• [TRY IT]
Return, from the lines below, each one that includes the word "left".

• [SOURCE DATA]
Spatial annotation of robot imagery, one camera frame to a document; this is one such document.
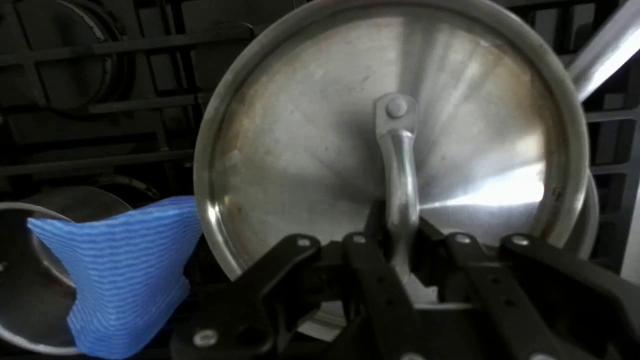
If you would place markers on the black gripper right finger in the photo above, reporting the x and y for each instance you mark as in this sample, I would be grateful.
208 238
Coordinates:
540 300

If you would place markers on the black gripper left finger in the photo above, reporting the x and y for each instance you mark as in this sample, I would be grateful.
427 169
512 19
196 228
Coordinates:
259 313

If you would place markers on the steel pot lid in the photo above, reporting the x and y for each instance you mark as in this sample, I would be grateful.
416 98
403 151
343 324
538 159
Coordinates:
427 110

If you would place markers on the blue cloth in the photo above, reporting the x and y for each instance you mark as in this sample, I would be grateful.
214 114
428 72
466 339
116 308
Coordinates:
129 273

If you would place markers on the small steel saucepan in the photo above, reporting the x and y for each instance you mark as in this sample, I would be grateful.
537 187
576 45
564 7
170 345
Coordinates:
35 289

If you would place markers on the steel pot with handle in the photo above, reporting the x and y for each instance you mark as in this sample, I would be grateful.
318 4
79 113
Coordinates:
615 133

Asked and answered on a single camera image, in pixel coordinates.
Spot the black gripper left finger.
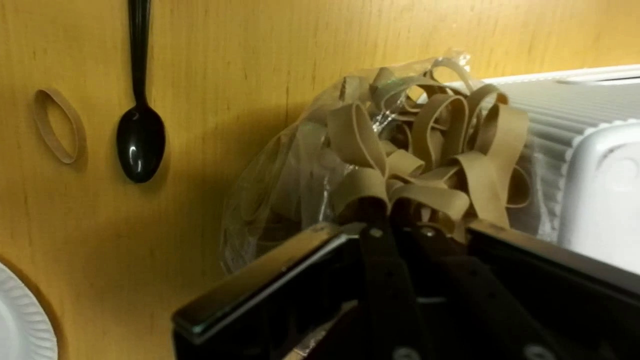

• [ANSWER BELOW]
If you would place markers on the black gripper left finger in the photo above, reporting the x and y for each instance you mark as in this sample, I would be grateful.
Spot the black gripper left finger.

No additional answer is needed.